Practice information
- Key architects: Svend Algren, Jens Thomas Arnfred, Michael Sten Johnsen, Steffen Kragh, Jan Albrechtsen, Ole Halfdan Andersen, Flemming Ibsen, Pernille Schyum Poulsen, Søren Nielsen, Thomas Nybo Rasmussen
- Founded: 1970
- Location: Copenhagen

Significant works and honors
- Awards: C. F. Hansen Medal (1986, 1998) Nykredit Architecture Prize (1990) Alvar Aalto Medal (2009)

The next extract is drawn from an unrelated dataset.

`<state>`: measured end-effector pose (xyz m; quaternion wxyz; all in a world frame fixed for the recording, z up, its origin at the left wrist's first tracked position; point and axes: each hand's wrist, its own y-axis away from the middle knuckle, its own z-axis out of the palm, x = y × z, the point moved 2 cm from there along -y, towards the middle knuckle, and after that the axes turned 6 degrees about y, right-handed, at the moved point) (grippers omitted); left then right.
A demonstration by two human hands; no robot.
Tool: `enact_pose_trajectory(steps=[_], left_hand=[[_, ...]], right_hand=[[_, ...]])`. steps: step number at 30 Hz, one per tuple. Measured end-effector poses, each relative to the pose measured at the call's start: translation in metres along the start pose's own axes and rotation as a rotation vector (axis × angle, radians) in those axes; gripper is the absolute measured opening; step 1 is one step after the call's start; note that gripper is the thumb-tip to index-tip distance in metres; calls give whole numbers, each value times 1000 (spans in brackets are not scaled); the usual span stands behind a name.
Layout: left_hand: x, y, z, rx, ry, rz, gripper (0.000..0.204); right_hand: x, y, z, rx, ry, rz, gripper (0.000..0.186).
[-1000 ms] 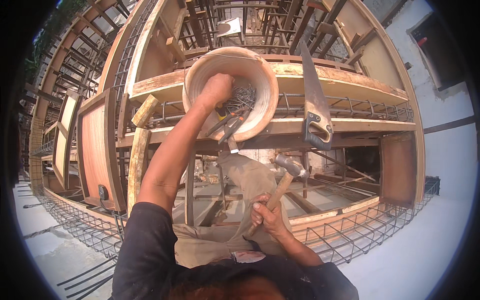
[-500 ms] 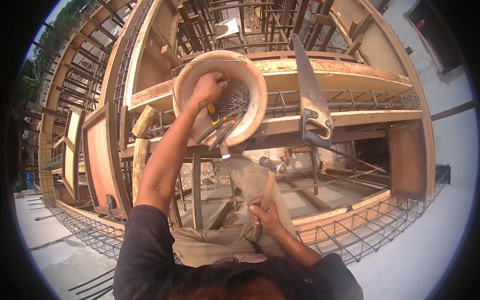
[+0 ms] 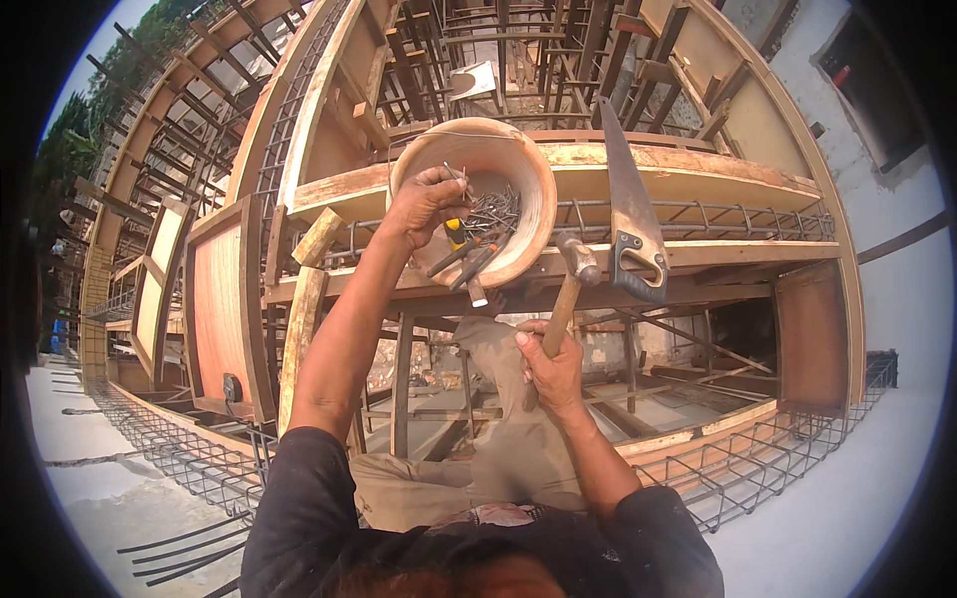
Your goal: The person saws a piece of wood, hammers nails into a wooden beam, and places wooden panels onto a rebar structure.
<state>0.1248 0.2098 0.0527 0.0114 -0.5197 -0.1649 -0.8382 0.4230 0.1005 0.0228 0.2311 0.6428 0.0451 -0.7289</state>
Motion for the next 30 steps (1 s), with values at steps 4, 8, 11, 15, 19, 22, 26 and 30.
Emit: enact_pose_trajectory(steps=[4, 8, 11, 15, 19, 22, 26, 30], left_hand=[[2, 13, 14, -52, 47, 37, 13], [6, 26, 21, -80, 142, 44, 13], [6, 38, 32, -117, 213, 75, 12], [4, 26, 25, -15, 85, 184, 8], [25, 12, 0, 336, -1024, 497, 17], [18, -10, -10, 223, -1233, 587, 17], [-10, -40, 10, 179, -1181, 345, 23], [-34, -68, 34, 4, -1086, 323, 27]], right_hand=[[-43, -45, 15, 73, 183, -145, 30], [-70, -86, 40, 70, 326, -246, 30], [-74, -105, 60, 44, 280, -264, 30], [-92, -116, 62, 99, 338, -247, 29], [-85, -89, 37, 95, 120, -193, 28], [-60, -45, 21, 90, -79, -100, 28], [-9, 21, -2, 108, -167, 101, 27], [40, 57, -15, 98, -143, 272, 26]])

= Tegnestuen Vandkunsten =

Danish architecture firm

Tegnestuen Vandkunsten a/s, often referred to simply as Vandkunsten, is a Danish architectural firm founded in 1970. Vandkunsten were awarded the Alvar Aalto Medal in 2009 for being a "modern inter [sic] and elaborator of Alvar Aalto's ideological heritage". This was the first time that the Alvar Aalto Medal was awarded to a team of architects instead of an individual. Their pioneering and influential work in residential architecture and housing developments has been described as characterized by convertibility, communality, residential involvement, dense-low rise, and sustainable development. The office comprising around 30 designers, is located in Copenhagen, while having completed projects in Scandinavia and other parts of Europe as well.

==History==
Tegnestuen Vandkunsten was established in 1970 by the architects Svend Algren, Jens Thomas Arnfred, Michael Sten Johnsen and Steffen Kragh. The partner group has been joined in 2000 by the architects Jan Albrechtsen and Ole Halfdan Andersen and in 2008 by the architects Flemming Ibsen, Pernille Schyum Poulsen, Søren Nielsen and landscape architect Thomas Nybo Rasmussen.

==Works==
One of the office's early works which later became influential was Tinggården, a residential district in Herfølge, a suburb just south of Køge in Denmark (1971–78), notable for the spatial solutions aimed to promote social coherence, the minimization of construction costs through the use of advanced technology and simple materials, and the "relaxed yet modern" expression of the Danish traditions. The social housing complex comprises 78 houses with an average area of 87m².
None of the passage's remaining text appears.